[Listed entries]
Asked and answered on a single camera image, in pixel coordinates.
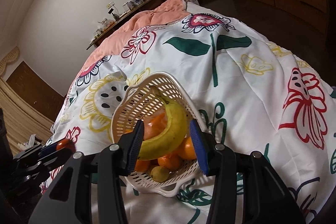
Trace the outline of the white perforated plastic basket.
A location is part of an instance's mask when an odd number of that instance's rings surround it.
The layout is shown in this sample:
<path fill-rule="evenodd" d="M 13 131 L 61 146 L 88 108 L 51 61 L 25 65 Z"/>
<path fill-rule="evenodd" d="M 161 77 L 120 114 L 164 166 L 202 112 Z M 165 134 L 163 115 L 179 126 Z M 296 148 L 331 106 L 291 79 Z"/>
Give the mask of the white perforated plastic basket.
<path fill-rule="evenodd" d="M 144 141 L 137 157 L 140 167 L 126 177 L 133 188 L 173 197 L 185 182 L 197 176 L 200 172 L 197 161 L 189 155 L 177 157 L 176 154 L 187 143 L 192 119 L 206 131 L 205 122 L 187 92 L 166 72 L 153 73 L 127 88 L 113 114 L 111 135 L 112 140 L 118 142 L 138 121 L 145 125 Z M 155 160 L 163 162 L 169 155 L 173 159 L 164 164 L 168 178 L 153 180 L 145 165 L 153 165 Z"/>

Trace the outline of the bagged oranges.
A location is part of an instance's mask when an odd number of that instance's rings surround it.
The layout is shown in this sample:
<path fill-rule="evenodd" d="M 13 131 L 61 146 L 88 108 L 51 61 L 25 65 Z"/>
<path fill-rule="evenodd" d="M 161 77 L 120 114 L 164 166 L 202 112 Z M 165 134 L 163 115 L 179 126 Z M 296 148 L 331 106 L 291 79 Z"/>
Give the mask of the bagged oranges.
<path fill-rule="evenodd" d="M 167 126 L 167 117 L 164 111 L 155 112 L 153 115 L 146 117 L 143 120 L 145 130 L 144 130 L 144 140 L 154 138 L 159 135 Z"/>

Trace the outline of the small yellow-green lemon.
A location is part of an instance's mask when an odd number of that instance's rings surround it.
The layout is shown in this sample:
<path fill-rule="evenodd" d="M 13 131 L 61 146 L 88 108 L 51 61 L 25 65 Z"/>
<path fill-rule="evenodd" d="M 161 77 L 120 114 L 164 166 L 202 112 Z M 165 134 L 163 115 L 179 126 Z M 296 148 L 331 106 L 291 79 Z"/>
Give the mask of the small yellow-green lemon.
<path fill-rule="evenodd" d="M 155 166 L 151 169 L 150 176 L 155 182 L 165 182 L 169 176 L 170 171 L 164 166 Z"/>

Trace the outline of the orange in basket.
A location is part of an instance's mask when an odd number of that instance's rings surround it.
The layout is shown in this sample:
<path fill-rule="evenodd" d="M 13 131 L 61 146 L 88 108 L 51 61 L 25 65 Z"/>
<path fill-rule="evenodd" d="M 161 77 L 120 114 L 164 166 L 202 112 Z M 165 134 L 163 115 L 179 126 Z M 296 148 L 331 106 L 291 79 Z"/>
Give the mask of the orange in basket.
<path fill-rule="evenodd" d="M 175 153 L 184 160 L 195 160 L 197 158 L 193 142 L 190 137 L 183 139 L 182 143 L 175 150 Z"/>

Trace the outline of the large orange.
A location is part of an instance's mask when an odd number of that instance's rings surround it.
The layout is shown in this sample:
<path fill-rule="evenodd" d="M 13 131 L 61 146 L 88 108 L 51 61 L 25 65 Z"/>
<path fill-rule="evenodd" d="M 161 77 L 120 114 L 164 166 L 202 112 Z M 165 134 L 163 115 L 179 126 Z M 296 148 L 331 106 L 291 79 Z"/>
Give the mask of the large orange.
<path fill-rule="evenodd" d="M 146 160 L 137 160 L 134 170 L 136 172 L 146 172 L 151 165 L 151 161 L 146 161 Z"/>

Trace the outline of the floral white duvet cover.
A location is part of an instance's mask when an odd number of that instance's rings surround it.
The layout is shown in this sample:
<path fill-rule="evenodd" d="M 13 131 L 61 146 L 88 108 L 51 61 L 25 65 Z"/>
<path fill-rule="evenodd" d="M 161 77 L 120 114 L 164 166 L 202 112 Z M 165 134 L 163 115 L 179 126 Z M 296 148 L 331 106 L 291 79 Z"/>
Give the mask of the floral white duvet cover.
<path fill-rule="evenodd" d="M 137 30 L 119 55 L 79 72 L 49 143 L 69 138 L 84 154 L 100 152 L 112 143 L 113 114 L 127 88 L 166 72 L 217 141 L 263 153 L 312 222 L 335 188 L 335 89 L 240 20 L 192 4 L 187 12 Z"/>

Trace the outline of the beige curtain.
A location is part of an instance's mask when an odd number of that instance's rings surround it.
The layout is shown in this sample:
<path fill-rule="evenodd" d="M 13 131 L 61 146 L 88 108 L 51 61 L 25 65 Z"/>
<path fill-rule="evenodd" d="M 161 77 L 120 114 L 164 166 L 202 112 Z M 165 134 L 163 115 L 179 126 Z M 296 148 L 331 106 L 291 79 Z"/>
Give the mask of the beige curtain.
<path fill-rule="evenodd" d="M 45 144 L 52 135 L 53 121 L 39 112 L 44 97 L 38 92 L 47 84 L 26 63 L 20 63 L 9 80 L 1 78 L 1 109 L 9 146 L 16 154 L 31 135 Z"/>

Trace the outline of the small orange behind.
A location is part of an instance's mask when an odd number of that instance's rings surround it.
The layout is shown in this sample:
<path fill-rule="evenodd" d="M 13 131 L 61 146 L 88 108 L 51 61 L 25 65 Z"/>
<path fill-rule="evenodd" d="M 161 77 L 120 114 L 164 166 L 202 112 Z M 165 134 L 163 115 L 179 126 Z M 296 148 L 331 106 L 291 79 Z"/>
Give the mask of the small orange behind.
<path fill-rule="evenodd" d="M 56 151 L 59 151 L 64 148 L 70 150 L 71 153 L 76 152 L 75 144 L 71 139 L 64 138 L 57 142 Z"/>

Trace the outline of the mandarin orange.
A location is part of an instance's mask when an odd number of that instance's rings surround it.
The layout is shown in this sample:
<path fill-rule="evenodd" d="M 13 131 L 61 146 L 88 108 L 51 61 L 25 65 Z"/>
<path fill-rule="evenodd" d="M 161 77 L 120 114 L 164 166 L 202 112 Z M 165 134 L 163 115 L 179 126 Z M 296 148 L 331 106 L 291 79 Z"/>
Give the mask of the mandarin orange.
<path fill-rule="evenodd" d="M 171 153 L 157 159 L 159 166 L 163 166 L 170 171 L 176 171 L 183 165 L 183 160 L 175 153 Z"/>

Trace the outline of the pink quilt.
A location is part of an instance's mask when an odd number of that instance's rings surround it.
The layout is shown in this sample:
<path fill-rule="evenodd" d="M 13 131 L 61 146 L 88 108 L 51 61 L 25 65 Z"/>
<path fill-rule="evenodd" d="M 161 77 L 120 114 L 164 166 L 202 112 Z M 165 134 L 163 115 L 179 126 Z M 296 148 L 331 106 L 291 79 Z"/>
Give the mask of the pink quilt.
<path fill-rule="evenodd" d="M 84 72 L 104 56 L 119 55 L 126 42 L 137 30 L 146 26 L 169 24 L 188 15 L 187 2 L 184 0 L 167 0 L 154 10 L 135 14 L 122 27 L 103 40 L 90 54 L 79 72 Z"/>

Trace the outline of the wooden headboard shelf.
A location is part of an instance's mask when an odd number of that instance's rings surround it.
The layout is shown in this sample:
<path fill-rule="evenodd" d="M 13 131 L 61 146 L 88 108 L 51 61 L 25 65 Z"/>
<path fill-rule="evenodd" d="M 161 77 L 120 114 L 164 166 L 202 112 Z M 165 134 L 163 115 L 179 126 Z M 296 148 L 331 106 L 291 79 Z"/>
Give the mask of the wooden headboard shelf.
<path fill-rule="evenodd" d="M 91 47 L 97 48 L 108 36 L 113 34 L 116 30 L 118 30 L 123 24 L 125 24 L 128 20 L 131 19 L 135 14 L 146 11 L 146 10 L 154 10 L 159 7 L 163 2 L 167 0 L 147 0 L 143 2 L 143 4 L 137 6 L 136 8 L 126 12 L 123 16 L 121 16 L 118 20 L 113 22 L 106 30 L 104 30 L 97 38 L 94 38 L 92 42 L 90 42 L 89 46 L 86 50 L 89 50 Z"/>

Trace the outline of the yellow banana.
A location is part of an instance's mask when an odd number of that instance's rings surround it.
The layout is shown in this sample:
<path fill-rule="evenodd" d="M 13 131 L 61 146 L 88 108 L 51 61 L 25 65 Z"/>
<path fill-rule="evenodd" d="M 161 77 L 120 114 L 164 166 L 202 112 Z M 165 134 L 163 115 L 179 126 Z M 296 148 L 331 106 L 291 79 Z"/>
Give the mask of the yellow banana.
<path fill-rule="evenodd" d="M 151 85 L 150 91 L 163 103 L 167 125 L 159 135 L 142 142 L 137 159 L 143 161 L 158 159 L 174 152 L 189 129 L 186 109 L 183 105 L 164 96 L 156 86 Z"/>

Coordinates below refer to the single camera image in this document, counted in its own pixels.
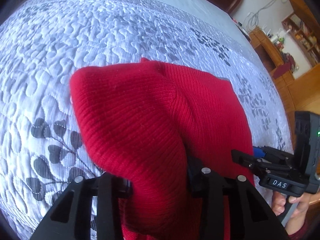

[Action item] Report each line of the material in which the string "image" occurs.

[Result for this exercise]
Asked and answered on a single camera image, in pixel coordinates.
Coordinates below refer to the single camera image in this document, counted in its own pixels.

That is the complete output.